● Brief:
Set down exactly, from the records below, the line with "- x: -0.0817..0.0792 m" through the line with "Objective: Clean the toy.", and nothing else.

● Recorded information:
○ ○ ○ ○

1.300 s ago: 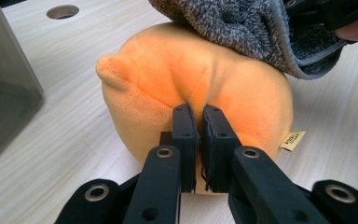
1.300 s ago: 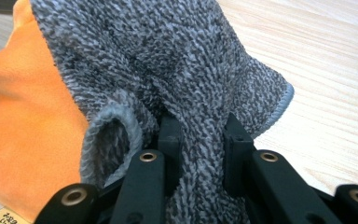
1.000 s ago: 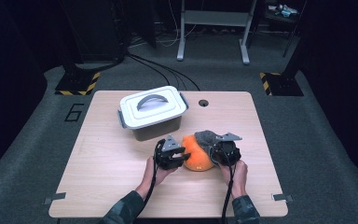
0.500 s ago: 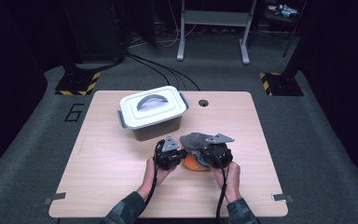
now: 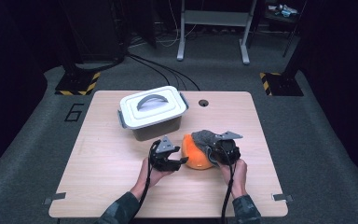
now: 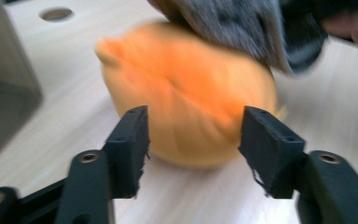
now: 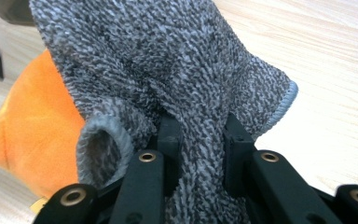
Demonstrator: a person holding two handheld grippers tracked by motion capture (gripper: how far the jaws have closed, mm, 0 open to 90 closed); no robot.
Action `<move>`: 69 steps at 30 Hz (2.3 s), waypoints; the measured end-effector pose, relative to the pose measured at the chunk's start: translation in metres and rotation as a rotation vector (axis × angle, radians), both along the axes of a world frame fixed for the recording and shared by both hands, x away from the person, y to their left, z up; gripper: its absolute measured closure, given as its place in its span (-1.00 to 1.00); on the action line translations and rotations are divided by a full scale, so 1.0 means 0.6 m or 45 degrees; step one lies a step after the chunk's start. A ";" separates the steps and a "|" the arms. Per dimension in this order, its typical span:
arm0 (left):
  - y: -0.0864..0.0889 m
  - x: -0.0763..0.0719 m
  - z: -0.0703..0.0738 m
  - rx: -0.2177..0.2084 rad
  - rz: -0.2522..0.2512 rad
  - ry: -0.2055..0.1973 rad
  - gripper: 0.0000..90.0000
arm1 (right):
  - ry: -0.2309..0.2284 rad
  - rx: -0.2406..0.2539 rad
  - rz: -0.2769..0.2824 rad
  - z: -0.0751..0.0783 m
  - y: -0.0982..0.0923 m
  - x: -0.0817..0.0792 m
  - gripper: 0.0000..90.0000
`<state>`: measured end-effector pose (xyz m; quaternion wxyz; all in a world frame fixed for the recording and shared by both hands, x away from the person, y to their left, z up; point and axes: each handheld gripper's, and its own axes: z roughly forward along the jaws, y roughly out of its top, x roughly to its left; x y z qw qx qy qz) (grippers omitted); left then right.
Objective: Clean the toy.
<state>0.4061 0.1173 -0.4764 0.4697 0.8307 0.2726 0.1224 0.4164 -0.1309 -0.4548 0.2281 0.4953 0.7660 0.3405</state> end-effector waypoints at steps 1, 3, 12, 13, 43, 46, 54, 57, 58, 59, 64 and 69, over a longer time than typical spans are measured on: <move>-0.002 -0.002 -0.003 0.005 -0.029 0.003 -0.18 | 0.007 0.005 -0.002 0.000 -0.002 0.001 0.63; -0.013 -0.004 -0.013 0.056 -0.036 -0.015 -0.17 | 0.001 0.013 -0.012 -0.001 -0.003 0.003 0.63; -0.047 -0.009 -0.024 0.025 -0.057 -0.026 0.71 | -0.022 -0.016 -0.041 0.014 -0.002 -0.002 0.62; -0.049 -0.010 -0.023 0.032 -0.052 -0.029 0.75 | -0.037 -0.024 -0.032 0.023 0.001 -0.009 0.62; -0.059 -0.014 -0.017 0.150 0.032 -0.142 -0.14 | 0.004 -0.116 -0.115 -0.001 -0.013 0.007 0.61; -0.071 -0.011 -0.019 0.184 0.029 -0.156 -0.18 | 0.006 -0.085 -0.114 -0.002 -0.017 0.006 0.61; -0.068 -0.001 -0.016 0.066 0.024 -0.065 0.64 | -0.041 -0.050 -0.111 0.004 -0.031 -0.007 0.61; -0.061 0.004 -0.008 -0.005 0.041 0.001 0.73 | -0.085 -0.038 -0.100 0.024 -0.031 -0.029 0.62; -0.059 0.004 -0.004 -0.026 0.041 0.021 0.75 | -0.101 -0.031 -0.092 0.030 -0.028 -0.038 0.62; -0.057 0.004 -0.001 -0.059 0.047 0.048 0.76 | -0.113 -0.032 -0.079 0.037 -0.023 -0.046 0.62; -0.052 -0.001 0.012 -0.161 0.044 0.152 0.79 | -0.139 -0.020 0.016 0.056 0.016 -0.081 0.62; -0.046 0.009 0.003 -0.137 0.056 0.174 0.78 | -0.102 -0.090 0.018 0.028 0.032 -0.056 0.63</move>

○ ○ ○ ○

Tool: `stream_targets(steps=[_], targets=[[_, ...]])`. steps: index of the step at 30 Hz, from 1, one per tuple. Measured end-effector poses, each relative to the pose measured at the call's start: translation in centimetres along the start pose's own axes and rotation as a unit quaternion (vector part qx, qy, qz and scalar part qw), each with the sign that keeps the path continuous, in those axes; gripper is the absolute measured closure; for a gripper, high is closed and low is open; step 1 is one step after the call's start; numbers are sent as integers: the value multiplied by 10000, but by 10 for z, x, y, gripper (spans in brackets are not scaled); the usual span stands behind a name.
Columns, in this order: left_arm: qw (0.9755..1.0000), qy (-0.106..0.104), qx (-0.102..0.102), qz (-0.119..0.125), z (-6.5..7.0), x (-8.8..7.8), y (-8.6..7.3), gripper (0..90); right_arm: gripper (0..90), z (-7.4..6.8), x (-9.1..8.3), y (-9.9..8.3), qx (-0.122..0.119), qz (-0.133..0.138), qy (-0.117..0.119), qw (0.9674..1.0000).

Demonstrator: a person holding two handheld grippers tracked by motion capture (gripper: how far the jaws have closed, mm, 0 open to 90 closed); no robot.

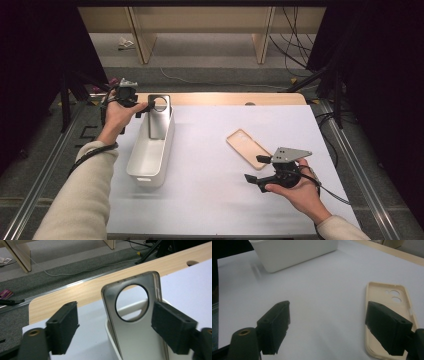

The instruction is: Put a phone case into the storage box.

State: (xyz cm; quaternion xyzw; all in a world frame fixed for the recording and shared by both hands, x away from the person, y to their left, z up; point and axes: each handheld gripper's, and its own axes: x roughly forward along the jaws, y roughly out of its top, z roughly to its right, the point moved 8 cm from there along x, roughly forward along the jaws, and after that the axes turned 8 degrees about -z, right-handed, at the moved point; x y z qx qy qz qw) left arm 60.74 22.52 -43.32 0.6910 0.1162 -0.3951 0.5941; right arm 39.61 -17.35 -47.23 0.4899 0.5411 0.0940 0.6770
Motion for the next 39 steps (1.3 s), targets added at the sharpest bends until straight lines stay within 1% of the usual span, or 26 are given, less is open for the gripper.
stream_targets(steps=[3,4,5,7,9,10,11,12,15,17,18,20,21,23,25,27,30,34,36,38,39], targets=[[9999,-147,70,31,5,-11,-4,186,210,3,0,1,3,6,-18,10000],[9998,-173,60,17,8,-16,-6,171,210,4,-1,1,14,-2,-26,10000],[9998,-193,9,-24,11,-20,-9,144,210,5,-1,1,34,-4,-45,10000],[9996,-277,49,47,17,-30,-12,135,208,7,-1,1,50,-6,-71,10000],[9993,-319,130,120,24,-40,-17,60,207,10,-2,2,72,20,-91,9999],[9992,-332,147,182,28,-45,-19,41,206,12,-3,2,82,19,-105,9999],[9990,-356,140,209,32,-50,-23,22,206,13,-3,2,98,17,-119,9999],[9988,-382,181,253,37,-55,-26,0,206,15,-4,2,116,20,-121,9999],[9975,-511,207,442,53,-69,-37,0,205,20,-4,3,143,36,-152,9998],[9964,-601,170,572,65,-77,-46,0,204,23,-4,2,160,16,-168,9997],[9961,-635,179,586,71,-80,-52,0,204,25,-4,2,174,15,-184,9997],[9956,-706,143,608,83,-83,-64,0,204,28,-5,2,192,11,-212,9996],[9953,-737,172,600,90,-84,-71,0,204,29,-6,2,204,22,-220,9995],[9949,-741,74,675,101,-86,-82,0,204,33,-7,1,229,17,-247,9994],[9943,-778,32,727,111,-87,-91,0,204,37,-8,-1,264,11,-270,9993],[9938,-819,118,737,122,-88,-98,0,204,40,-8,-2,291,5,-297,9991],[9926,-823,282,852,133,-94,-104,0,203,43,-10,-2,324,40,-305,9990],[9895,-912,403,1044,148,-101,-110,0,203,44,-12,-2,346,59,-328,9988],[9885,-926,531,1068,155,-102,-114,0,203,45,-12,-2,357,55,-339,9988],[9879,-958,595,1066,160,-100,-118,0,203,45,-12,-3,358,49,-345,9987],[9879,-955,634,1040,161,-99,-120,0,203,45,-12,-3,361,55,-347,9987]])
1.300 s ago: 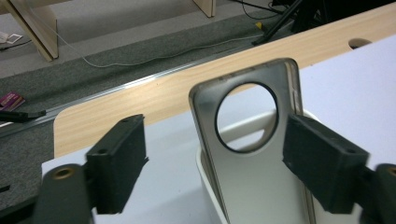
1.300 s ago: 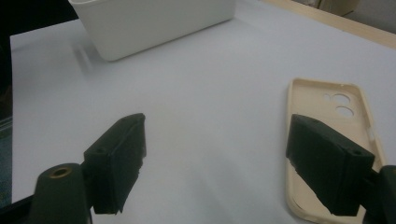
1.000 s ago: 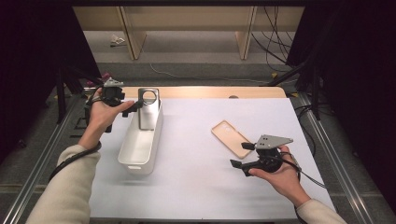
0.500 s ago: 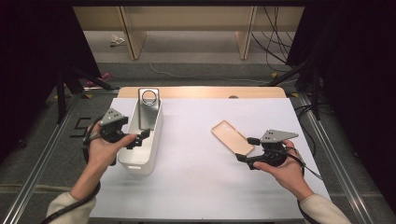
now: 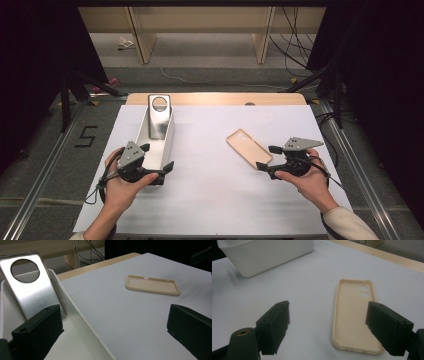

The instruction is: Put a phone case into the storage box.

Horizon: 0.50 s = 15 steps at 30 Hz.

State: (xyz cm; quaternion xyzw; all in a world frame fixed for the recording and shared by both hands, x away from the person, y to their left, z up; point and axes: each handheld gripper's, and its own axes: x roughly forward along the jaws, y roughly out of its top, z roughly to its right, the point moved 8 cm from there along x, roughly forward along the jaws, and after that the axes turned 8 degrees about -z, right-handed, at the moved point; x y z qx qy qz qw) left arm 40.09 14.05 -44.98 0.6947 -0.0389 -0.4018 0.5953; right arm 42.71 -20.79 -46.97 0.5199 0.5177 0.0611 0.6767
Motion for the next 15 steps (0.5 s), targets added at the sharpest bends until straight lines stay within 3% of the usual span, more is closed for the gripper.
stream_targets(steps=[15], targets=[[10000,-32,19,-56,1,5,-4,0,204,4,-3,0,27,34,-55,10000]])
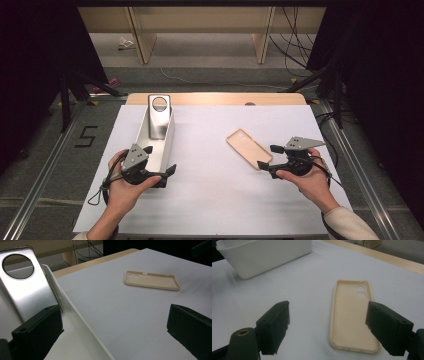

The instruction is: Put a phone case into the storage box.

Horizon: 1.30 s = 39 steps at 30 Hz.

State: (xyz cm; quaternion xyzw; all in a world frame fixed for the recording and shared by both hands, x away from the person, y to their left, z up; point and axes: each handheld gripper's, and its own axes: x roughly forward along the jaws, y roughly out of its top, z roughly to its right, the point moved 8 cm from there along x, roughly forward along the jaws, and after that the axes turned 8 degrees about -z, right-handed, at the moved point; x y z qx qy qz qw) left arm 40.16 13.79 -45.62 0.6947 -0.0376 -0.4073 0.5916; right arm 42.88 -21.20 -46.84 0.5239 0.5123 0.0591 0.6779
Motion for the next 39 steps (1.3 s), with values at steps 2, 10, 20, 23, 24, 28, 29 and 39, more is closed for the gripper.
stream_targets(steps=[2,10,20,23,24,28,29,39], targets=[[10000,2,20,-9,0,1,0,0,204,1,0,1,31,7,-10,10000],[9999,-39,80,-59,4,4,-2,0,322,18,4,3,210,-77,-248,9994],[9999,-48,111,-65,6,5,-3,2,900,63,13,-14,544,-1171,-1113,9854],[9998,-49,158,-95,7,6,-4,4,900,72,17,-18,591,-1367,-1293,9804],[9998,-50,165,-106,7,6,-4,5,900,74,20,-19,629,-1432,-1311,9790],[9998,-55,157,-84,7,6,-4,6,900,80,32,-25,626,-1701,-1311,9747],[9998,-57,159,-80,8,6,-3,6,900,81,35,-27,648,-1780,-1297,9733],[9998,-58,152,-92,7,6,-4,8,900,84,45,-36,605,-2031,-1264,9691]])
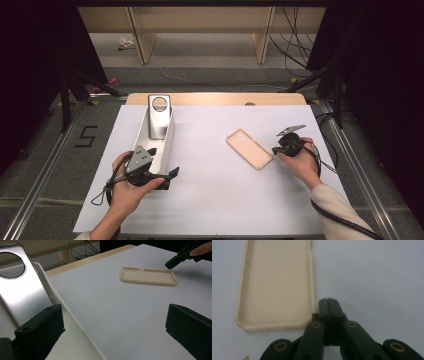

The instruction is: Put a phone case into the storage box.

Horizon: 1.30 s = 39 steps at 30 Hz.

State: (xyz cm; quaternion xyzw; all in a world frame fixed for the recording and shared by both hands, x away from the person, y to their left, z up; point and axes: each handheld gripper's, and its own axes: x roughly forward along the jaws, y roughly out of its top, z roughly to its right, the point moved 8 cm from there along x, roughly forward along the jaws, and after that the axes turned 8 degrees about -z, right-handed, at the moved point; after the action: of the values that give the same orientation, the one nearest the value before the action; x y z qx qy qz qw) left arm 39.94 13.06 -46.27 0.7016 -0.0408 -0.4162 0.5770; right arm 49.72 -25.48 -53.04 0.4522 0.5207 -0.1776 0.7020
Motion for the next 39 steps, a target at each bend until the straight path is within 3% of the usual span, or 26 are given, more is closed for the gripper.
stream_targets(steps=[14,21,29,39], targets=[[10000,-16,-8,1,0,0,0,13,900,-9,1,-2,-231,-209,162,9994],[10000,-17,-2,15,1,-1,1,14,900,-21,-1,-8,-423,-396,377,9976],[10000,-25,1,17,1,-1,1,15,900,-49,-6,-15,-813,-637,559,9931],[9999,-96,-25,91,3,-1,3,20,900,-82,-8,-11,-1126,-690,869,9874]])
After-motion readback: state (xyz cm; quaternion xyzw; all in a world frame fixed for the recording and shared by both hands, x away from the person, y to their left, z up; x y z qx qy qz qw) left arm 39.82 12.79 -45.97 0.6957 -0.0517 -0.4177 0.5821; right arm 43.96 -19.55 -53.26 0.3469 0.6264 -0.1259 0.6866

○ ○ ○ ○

● Written answer:
  - x: -0.0817..0.0792 m
  - gripper: 0.0000..90.0000
`<state>`: measured end-effector pose (xyz m; quaternion wxyz; all in a world frame fixed for the recording and shared by both hands, x away from the person, y to their left, z up; point and axes: each handheld gripper's, and its own axes: z roughly forward along the jaws, y roughly out of its top, x roughly to its left; x y z qw qx qy qz) (grippers omitted); left then right.
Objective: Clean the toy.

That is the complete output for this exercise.